Tambours Du Bronx - W.O.M.P "... ils ont demandé aux 18 tambours du Bronx, qui sont des gars de Nevers comme leur nom l'indique", bégayait le speaker avec sa voix chevrotante à la Léon Zitrone, lors de la présentation du concert des Garçons Bouchers à la fête de l'Huma en 1989. 30 ans ont passé et les martyriseurs de fûts sont toujours présents dans le paysage musical français et mondial. Si par le passé, ils ont fricoté avec tous les styles musicaux existants, du classique, du rock (notamment Jaz Coleman (Killing Joke)), de l'indus (The Young Gods), voire de l'electro et de la chanson française, cela fait quelques temps qu'ils tournent autour de la planète metal, multipliant les contributions pour assurer les premières parties (Korn, Metallica, Alice In Chains...) ou pour développer un projet commun scénique avec Sepultura sur une série de concerts qui aboutira à la sortie d'un live enregistré au Rock in Rio en 2014 Metal veins. Quoi de plus normal d'ailleurs de retrouver des percus dans le métal. Si Slipknot ou Mushroomhead complètent la section rythmique avec tambours et grosses caisses ce n'est pas que pour le show. Donc à force de tourner autour du pot, les Tambours Du Bronx sont tombés dedans, et sortent un album metal en mode solo, renforcé par de très belles et respectables collaborations.

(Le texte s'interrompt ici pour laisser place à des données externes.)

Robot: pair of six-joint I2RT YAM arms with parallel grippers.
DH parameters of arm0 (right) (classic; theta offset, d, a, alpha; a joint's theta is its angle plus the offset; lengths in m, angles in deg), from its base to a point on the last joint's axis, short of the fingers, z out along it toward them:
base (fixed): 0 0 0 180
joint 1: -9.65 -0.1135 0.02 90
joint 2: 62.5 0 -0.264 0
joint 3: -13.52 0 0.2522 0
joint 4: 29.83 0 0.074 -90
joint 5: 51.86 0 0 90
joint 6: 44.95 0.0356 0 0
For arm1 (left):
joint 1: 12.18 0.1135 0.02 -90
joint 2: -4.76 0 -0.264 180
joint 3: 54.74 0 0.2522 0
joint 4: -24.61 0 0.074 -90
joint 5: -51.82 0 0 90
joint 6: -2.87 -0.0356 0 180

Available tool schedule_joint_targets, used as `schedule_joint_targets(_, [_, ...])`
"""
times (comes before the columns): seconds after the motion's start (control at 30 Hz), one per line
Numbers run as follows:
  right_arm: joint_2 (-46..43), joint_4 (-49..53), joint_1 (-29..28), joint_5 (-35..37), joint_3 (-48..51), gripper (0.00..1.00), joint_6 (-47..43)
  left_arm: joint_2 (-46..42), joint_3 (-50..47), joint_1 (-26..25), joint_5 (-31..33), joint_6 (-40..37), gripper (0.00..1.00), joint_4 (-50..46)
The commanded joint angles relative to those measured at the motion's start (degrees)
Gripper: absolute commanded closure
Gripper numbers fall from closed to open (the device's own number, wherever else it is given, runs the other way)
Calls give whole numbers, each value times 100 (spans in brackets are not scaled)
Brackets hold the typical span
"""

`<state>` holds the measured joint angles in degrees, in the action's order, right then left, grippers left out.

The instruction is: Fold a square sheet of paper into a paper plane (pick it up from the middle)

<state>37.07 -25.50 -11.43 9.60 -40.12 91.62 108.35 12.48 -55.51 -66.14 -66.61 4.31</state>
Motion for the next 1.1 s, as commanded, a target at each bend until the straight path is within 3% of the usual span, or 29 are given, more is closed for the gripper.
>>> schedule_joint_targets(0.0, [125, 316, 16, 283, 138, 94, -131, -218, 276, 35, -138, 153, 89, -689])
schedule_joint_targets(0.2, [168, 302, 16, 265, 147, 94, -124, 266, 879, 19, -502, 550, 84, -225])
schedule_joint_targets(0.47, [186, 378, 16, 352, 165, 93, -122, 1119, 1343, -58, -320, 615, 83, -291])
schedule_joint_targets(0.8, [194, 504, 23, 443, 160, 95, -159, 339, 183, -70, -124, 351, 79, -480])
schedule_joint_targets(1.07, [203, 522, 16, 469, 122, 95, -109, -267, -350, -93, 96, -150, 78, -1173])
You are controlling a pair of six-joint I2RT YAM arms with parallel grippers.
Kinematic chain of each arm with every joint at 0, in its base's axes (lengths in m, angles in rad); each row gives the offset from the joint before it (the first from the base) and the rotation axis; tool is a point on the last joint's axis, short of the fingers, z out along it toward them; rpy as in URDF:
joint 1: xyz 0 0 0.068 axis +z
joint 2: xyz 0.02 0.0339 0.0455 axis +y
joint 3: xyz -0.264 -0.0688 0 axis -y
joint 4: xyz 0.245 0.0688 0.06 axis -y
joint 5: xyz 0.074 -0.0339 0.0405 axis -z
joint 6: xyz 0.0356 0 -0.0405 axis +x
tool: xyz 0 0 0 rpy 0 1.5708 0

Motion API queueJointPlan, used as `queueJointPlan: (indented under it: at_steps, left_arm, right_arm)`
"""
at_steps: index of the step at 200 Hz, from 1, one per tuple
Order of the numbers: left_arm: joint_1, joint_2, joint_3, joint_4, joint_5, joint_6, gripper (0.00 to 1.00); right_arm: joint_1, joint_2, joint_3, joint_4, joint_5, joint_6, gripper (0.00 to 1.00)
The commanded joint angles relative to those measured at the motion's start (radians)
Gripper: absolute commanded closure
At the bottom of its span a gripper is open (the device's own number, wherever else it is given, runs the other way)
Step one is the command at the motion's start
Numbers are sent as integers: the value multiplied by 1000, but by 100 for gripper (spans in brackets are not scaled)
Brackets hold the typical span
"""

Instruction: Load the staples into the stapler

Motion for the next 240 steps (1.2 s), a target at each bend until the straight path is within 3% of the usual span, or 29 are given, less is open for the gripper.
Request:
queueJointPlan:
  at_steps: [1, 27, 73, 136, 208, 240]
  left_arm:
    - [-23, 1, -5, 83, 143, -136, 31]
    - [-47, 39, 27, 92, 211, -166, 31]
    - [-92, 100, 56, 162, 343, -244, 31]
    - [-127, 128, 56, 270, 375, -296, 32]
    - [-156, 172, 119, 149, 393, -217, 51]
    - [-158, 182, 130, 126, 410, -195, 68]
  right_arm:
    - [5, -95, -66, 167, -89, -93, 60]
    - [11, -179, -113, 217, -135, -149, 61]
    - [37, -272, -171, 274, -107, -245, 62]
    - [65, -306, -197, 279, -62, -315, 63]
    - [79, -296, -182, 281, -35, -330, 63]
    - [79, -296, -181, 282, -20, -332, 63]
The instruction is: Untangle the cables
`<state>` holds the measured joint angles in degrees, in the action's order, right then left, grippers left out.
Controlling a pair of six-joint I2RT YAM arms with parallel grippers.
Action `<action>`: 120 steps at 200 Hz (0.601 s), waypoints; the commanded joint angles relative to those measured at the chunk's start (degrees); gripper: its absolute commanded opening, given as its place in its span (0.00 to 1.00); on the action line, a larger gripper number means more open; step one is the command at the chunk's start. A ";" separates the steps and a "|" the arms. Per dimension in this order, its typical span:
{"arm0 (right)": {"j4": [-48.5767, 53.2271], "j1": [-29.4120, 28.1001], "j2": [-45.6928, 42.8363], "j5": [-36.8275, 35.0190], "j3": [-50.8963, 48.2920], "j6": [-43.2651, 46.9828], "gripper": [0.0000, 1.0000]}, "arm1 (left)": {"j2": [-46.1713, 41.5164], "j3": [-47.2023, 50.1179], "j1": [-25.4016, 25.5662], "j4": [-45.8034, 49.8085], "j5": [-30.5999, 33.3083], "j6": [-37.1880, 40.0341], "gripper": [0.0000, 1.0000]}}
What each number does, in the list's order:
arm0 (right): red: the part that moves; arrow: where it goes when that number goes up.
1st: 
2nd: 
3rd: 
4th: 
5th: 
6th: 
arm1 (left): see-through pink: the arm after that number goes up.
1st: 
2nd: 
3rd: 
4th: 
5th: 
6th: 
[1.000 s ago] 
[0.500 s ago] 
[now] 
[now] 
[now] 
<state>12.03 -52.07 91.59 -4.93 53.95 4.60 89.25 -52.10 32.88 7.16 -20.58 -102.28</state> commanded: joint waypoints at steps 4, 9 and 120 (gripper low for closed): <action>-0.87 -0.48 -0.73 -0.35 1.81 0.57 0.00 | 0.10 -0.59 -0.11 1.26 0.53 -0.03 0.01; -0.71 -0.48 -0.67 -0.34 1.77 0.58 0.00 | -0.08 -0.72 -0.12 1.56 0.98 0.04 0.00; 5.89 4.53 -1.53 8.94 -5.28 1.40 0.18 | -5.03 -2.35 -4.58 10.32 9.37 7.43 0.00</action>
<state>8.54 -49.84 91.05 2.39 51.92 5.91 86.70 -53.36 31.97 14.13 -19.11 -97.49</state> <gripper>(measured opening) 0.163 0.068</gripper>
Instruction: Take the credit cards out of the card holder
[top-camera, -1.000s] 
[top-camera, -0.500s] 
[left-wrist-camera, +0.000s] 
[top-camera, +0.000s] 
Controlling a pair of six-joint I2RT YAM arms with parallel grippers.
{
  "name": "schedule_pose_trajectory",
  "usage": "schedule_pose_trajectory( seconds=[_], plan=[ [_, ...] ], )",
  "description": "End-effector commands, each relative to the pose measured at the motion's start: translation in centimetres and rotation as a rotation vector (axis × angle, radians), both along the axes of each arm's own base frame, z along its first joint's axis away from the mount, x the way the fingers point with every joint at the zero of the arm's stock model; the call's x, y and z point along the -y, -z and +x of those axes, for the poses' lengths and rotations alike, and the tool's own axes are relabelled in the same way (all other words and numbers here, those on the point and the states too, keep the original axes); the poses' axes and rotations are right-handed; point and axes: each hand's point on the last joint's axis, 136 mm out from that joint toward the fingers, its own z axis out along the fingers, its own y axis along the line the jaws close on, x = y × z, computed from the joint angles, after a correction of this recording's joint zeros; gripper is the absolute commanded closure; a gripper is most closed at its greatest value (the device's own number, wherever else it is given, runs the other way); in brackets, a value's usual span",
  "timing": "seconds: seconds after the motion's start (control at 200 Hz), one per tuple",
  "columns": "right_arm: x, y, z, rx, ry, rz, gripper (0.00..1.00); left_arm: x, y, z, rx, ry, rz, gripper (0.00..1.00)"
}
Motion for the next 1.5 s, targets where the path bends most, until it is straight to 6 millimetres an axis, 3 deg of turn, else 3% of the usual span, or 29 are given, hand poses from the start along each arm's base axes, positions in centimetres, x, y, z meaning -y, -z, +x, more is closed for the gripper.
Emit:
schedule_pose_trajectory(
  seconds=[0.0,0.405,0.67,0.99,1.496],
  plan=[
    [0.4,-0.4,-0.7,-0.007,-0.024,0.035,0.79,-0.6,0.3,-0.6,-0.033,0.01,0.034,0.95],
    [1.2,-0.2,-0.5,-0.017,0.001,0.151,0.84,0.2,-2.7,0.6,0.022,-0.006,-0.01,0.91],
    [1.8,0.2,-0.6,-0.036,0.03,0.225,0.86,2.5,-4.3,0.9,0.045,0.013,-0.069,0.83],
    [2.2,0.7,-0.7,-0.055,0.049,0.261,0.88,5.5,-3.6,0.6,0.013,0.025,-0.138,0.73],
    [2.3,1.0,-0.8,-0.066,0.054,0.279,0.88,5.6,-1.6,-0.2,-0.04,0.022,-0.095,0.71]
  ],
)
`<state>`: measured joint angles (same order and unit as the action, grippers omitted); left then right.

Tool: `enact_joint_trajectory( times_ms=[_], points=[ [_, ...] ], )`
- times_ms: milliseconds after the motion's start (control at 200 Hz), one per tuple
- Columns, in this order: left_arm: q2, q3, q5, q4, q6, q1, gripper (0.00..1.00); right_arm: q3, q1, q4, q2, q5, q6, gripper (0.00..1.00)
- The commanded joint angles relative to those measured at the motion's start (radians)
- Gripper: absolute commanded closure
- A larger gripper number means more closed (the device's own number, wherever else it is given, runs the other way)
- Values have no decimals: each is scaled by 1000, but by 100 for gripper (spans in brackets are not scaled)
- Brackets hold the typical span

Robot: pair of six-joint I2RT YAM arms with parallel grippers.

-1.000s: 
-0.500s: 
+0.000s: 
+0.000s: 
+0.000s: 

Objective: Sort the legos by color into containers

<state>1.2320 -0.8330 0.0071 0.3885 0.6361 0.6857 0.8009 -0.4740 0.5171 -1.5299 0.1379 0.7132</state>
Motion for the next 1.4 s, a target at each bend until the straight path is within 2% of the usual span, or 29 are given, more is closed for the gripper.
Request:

A la genèse de cet album, c'est à un batteur que les Tambours Du Bronx viennent proposer une collaboration : Franky Costanza (ex-Dagoba, Blazing War Machine). L'ébauche d'un projet commun se dessine mais comme ça va être compliqué de faire autre chose qu'un LP conceptuel si on ne rassemble que des types qui jouent des baguettes, deux membres des Tambours Du Bronx troquent leurs bidons pour une guitare et une basse, et on invite deux pointures pour le chant, et pas des moindres : Reuno Lofo, et Stéphane Buriez (Sinseanum, Loudblast). Rajoutons un clavier et la troupe est complète pour un album 100 % metal, à la gloire des défonceurs de bidons. Et il y a là un savoureux mélange qui arrive à donner un rendu métal classique méchamment boosté par les percussions, rajoutant une atmosphère encore plus lourde et assommante. Il y a des sonorités indus à croire tâter du Ministry, plus thrash avec un petit côté Sepultura, mais on a aussi une cover du "Requiem pour un con" de Sieur Gainsbourg. En tout, une bonne quinzaine de tracks coups de burin parfois entrecoupées de nappes de synthé solitaires. J'aurais d'ailleurs préféré à la place de ces dernières, entendre les tambours en mode solo, mais ils ont peut-être souhaité reposer les orifices auditifs entre 2 salves sonores. En conclusion, un album symbiotique parfaitement équilibré. Cette joyeuse équipe a réussi avec brio, à mettre du métal dans les percus, et non l'inverse. On sent bien que les TDB sont les meneurs de cet album, et en bons chefs d'orchestre ce sont eux qui tiennent la mailloche (...la baguette, pardon).